─── SOURCE INFORMATION ───

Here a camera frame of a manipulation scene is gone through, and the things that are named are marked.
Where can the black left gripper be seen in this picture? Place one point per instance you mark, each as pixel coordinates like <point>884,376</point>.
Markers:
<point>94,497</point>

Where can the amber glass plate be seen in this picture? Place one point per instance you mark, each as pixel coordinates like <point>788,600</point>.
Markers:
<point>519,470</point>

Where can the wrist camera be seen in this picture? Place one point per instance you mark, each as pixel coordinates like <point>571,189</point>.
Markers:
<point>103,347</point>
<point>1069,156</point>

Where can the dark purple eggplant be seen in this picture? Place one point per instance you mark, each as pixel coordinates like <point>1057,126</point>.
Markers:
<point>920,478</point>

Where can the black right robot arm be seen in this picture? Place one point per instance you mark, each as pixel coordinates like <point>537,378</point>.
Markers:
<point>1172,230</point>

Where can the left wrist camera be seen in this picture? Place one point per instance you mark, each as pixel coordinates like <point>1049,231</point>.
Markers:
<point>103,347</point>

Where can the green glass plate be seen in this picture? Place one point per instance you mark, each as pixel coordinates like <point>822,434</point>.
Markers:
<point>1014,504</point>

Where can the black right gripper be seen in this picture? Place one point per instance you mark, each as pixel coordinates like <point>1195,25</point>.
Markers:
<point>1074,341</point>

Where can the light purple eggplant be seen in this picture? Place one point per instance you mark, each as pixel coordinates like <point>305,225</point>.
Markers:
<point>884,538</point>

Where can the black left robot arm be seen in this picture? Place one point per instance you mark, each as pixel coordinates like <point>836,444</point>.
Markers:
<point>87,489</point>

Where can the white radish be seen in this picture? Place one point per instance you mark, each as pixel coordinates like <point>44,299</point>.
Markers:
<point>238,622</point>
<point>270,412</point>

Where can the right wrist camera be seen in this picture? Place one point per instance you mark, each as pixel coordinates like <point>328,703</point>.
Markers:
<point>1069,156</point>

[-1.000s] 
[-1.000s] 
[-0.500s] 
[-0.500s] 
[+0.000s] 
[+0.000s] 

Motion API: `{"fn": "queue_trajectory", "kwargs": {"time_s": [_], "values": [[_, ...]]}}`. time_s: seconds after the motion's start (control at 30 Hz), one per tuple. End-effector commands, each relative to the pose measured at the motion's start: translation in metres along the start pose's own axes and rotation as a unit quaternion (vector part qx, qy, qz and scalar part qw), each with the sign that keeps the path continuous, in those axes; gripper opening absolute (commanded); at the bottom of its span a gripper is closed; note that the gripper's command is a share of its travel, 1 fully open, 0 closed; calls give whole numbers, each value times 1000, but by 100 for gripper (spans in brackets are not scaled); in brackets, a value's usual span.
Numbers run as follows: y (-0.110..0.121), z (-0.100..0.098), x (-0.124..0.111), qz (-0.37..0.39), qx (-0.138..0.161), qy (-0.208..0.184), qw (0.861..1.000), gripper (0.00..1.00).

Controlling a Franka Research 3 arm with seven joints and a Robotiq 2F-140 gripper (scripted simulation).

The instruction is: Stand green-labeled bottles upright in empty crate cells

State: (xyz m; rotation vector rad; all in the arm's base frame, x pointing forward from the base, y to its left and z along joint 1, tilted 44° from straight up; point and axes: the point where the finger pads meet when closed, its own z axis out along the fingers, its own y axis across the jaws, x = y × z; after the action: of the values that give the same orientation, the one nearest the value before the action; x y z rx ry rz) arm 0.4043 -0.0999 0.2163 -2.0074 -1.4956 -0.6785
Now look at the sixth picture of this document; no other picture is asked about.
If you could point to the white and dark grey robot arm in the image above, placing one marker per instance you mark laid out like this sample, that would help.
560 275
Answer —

───
─── SOURCE INFORMATION ───

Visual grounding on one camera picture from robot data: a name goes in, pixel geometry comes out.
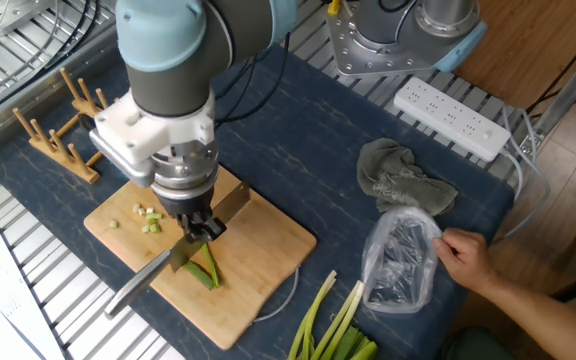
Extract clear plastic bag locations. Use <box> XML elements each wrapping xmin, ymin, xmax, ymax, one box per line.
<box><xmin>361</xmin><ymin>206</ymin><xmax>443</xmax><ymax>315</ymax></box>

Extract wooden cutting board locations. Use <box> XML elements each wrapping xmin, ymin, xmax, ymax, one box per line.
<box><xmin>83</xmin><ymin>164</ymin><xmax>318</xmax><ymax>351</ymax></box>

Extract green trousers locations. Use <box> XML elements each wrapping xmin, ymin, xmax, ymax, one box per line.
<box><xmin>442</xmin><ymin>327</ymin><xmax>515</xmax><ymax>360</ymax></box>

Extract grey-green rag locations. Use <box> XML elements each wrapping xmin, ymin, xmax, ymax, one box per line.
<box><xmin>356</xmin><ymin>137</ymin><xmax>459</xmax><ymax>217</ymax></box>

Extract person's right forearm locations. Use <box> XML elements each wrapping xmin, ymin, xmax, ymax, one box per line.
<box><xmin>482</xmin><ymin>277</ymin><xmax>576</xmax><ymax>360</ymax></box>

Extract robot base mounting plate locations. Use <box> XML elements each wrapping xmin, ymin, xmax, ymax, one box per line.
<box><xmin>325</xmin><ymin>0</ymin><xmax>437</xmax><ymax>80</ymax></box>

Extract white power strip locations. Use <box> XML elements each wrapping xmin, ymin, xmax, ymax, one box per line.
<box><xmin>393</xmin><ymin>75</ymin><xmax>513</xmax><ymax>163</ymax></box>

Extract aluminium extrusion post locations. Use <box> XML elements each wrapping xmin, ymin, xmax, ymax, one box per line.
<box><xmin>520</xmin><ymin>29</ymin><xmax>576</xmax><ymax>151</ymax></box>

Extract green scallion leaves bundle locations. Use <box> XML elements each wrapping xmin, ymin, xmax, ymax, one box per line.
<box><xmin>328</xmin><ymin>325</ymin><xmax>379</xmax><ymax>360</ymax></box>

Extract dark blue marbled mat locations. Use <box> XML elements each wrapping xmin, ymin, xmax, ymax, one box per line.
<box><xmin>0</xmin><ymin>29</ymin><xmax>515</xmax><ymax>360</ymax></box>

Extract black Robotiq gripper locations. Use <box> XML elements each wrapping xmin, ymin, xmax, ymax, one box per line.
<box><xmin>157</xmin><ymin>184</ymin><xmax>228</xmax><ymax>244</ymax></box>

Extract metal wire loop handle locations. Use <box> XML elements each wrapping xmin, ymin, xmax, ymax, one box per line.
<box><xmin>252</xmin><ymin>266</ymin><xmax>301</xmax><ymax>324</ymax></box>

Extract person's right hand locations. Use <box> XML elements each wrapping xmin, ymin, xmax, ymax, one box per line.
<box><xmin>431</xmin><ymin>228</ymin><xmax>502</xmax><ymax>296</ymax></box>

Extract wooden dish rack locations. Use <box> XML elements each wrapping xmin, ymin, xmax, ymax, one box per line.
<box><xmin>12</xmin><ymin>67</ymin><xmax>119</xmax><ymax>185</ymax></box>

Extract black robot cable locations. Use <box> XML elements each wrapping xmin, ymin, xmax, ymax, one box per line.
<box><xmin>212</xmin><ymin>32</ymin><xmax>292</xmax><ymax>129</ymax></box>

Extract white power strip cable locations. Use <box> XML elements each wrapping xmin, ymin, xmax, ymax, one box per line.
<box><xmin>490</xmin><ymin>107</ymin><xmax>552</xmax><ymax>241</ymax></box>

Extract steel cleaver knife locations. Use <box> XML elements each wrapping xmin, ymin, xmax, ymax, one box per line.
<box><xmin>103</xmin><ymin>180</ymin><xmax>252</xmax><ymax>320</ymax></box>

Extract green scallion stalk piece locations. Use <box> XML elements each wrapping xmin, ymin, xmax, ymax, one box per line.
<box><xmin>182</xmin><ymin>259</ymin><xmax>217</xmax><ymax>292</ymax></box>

───

PROBLEM STATEMENT:
Scan the records for lines with the string "wooden". Give the number of such lines and nothing else.

EXERCISE ANSWER:
2